Особое недовольство у берлинцев вызывали непредсказуемость и непостоянство настроения солдат Красной армии. Что еще сильнее осложняло сотрудничество с русскими и сеяло между ними излишнее недоверие. Существует множество рассказов об отдельных перепадах настроения русских, от жестокости до невероятной сентиментальности. Фрау Х.К., которая жила на Галлешес-Уфер, рассказала нам:
«Как-то ночью, когда мы с матерью улеглись в постель, ворвался подвыпивший русский и стал тыкать штыком в наши постели. Но когда он увидел мою забинтованную голову (результат небольшой травмы), то пожалел меня и оставил в покое. На следующее утро пришло несколько русских, которые принесли нам хлеб и сардины. Один из них освободил мой ночной столик, положил на него еду и сказал: «Угощайтесь!»
Некоторое непостоянство в поведении могло наблюдаться у отдельных солдат, но только не у советских офицеров на административных постах. В их случае непредсказуемость перерастала в своего рода прием, в столетней давности русскую привычку скрещивать руки на груди как признак силы. В комбинации с хронической подозрительностью, для которой – что следует признать – не имелось недостатка оснований, такая непредсказуемость порой загоняла дело восстановления в полный ступор; часто помогающие русским немецкие организации настолько боялись сделать что-то не так, что предпочитали не делать вообще ничего.
Что еще больше осложняло дело, так это то, что русские в официальных случаях считали себя обязанными вести себя крайне отчужденно, тогда как при частном общении они вели себя более непринужденно и душевно, чем представители любой другой из оккупирующих держав, которых с такой надеждой дожидались берлинцы. Берлинцев застали врасплох их враждебность и бестактность, особенно американцев, которые, похоже, возвели свое презрение к немцам в принцип. Их поведение резко контрастировало с поведением русских, которые вне рабочего времени вели себя раскованно, дружелюбно и зачастую чрезмерно общительно. К сожалению, русские тоже заметно поостыли, раз теперь весь город больше им не принадлежал, а присутствие союзников придало некоторым берлинцам достаточно храбрости, чтобы вести себя вызывающе и затевать политические споры, иногда спонтанные, иногда вызванные злым умыслом.

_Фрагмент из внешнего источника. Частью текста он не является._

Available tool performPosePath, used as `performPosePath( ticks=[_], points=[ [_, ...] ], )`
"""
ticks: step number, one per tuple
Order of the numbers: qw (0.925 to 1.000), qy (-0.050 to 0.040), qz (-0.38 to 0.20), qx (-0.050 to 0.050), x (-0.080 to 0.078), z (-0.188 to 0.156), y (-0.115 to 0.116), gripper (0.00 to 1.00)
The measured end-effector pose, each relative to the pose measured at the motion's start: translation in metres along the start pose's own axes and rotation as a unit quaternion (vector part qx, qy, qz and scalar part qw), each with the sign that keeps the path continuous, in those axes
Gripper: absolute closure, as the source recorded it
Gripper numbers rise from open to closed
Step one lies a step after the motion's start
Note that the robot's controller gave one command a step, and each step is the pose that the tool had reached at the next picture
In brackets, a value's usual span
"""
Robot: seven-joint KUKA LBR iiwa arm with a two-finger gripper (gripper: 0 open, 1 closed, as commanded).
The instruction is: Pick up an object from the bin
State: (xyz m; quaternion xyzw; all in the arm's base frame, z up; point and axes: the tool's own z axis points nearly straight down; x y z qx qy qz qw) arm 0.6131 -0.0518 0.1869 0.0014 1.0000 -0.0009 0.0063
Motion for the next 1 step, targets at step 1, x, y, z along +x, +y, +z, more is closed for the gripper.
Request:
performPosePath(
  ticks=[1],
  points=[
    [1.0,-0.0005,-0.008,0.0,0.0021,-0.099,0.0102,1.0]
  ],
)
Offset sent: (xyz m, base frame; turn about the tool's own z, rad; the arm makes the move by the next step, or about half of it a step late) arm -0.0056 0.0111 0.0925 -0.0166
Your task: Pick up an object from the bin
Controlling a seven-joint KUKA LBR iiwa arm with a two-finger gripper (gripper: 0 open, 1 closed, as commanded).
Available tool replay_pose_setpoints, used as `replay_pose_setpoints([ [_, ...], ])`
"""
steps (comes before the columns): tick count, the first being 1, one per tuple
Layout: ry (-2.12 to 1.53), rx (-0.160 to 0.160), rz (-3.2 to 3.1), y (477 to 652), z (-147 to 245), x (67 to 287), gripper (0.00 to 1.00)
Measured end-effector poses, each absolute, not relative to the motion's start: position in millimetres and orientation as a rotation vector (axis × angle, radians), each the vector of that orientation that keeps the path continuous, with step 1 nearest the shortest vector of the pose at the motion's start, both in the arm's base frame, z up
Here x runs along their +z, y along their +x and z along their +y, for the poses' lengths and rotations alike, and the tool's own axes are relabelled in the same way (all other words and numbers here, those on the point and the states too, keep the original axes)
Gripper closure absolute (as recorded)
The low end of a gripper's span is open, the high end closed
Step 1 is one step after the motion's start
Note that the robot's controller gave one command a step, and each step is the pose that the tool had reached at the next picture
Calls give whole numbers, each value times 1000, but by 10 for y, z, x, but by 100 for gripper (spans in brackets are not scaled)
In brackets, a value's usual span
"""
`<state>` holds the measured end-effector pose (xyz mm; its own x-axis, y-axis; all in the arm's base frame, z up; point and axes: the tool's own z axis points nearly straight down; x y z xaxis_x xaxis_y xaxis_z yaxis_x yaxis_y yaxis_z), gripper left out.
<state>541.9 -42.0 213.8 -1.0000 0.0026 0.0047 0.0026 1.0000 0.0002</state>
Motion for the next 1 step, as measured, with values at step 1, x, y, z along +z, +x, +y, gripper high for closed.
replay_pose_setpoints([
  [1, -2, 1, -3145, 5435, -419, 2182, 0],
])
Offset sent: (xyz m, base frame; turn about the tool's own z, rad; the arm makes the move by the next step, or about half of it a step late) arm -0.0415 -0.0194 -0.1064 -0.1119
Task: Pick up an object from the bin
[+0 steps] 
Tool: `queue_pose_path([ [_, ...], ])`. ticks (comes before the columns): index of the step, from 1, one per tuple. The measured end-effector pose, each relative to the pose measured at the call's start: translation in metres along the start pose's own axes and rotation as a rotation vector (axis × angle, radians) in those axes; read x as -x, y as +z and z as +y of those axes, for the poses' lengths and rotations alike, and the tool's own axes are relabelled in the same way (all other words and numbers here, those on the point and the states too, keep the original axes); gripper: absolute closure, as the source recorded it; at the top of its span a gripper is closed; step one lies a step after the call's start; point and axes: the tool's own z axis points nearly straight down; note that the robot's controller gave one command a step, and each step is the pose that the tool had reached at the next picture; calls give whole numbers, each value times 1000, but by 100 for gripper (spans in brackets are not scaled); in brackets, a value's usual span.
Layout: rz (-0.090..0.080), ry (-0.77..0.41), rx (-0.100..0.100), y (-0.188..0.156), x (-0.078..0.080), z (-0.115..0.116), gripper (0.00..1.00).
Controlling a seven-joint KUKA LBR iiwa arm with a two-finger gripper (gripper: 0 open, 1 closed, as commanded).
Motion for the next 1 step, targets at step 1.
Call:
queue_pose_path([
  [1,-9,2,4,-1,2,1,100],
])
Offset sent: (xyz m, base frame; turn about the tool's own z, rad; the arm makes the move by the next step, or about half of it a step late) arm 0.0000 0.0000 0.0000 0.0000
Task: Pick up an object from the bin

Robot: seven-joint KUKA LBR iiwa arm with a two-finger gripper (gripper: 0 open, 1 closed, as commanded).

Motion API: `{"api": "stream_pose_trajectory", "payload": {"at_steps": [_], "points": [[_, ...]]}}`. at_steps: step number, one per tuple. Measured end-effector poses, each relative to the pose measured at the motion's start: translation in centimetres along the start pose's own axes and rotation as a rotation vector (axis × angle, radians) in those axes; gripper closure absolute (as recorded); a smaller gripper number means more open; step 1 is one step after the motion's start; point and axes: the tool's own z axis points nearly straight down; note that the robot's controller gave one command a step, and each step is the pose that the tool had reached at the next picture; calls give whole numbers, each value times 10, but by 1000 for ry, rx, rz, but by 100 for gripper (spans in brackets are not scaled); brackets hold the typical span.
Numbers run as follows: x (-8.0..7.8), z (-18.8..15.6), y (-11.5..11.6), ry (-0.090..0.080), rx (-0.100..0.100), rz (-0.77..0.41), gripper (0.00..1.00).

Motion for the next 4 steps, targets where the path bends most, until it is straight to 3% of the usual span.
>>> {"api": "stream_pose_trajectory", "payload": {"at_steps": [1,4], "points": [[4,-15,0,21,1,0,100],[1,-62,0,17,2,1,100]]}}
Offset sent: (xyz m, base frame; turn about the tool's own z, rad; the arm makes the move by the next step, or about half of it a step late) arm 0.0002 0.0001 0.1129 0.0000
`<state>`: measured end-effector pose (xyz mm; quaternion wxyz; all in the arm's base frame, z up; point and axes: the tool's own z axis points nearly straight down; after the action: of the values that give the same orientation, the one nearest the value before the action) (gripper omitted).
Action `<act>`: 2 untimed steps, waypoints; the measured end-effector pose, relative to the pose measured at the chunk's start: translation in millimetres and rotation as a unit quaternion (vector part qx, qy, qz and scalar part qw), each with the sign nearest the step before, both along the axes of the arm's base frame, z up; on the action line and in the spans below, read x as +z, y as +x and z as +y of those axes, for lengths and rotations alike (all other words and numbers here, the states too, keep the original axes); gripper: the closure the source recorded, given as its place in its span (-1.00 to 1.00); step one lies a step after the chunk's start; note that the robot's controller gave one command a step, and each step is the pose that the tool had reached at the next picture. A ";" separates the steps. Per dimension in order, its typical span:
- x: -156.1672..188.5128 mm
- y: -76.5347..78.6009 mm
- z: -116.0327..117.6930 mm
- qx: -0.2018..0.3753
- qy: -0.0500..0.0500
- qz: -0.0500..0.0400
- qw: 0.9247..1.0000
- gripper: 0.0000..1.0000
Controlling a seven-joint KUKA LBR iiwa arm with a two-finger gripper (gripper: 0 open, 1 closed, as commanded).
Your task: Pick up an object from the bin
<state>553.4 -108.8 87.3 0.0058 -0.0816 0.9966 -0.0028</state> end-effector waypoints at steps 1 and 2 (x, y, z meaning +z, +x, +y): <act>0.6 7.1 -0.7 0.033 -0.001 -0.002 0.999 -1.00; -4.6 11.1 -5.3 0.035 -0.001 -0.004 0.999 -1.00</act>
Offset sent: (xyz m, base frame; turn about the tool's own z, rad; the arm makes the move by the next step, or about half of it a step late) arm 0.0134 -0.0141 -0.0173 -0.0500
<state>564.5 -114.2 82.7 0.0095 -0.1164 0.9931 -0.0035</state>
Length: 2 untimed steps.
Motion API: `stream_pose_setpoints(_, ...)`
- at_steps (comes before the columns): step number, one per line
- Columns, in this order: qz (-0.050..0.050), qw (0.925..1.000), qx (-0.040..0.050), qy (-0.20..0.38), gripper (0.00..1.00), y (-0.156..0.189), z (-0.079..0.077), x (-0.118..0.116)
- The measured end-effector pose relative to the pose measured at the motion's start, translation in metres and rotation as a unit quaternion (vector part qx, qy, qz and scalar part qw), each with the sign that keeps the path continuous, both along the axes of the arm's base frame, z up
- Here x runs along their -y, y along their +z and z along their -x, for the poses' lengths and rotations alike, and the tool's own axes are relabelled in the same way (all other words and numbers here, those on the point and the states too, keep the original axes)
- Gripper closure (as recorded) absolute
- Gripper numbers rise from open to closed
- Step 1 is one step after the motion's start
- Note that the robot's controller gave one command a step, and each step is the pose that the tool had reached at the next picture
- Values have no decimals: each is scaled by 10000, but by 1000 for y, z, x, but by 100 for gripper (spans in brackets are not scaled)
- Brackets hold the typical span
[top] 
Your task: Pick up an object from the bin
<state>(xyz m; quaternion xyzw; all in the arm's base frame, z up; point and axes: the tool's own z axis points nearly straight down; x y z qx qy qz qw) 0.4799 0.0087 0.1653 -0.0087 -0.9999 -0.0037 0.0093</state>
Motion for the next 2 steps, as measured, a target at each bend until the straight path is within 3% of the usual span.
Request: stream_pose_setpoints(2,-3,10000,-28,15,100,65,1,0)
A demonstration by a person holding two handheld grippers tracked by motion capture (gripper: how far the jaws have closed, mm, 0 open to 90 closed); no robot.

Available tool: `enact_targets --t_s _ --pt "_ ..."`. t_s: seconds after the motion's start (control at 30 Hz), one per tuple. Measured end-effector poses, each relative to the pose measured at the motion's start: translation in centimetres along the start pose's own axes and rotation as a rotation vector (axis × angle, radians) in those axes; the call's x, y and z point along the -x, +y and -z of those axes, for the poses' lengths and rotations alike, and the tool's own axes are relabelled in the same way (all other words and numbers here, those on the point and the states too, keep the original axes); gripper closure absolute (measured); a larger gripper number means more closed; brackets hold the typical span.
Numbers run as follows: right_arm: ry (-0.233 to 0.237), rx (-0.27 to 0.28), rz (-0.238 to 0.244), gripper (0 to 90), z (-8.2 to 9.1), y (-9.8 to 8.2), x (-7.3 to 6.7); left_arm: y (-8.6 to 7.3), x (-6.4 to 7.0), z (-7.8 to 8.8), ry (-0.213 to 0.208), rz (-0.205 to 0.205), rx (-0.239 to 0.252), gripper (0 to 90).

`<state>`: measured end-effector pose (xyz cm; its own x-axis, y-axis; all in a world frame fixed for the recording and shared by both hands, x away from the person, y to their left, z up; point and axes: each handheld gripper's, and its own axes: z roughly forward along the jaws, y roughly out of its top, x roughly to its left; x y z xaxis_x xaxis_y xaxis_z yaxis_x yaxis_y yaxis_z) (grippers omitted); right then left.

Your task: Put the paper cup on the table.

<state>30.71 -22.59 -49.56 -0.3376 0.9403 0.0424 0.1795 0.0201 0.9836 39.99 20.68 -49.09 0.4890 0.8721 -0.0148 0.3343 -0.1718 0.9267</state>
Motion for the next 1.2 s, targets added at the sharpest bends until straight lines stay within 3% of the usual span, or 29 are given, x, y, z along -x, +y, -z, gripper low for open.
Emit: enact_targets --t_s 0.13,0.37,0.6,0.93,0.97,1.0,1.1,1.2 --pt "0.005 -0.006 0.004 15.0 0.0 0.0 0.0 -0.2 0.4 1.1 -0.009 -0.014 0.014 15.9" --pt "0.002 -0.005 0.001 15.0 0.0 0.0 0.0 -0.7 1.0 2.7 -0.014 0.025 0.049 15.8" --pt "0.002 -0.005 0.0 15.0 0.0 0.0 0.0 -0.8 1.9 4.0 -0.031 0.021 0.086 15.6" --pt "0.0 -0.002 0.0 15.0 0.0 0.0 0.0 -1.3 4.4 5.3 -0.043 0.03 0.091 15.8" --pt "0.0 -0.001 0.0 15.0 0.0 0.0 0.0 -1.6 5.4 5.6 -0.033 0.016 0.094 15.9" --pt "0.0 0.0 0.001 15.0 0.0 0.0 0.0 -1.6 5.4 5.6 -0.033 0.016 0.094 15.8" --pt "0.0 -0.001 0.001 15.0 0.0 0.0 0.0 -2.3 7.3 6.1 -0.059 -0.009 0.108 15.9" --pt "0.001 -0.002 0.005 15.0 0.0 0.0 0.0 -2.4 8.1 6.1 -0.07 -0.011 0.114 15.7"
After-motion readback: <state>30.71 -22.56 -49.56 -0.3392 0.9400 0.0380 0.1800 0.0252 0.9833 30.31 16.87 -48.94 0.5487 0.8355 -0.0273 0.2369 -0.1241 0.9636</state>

В первые несколько недель, как мы видели, дела обстояли совсем иначе, даже несмотря на то, что большинство немцев так и не смогло понять русских – исходя из того, что одни русские солдаты насиловали немецких женщин, а другие падали с велосипедов, они пришли к выводу, что все русские должны быть грубыми и неотесанными. Если офицер вечером вел себя с шумным дружелюбием, а на следующее утро сидел за своим столом и был неразговорчив или отрывисто отдавал приказы, то они расценивали это как явную двуличность. Верно и то, что многие неожиданные знакомства производили крайне благоприятное впечатление, и истинный берлинец, особенно если он имел отношение к искусству или образованию, был потрясен фантастическим и доскональным знанием немецкой культуры, которое обнаруживалось у многих русских, – однако такое рассматривалось как исключение. В большинстве случаев немцы и русские оставались чуждыми друг другу. Однако неоспоримо следующее: по меньшей мере в мае и июне русские предприняли усилий понять немцев больше, чем те сделали со своей стороны.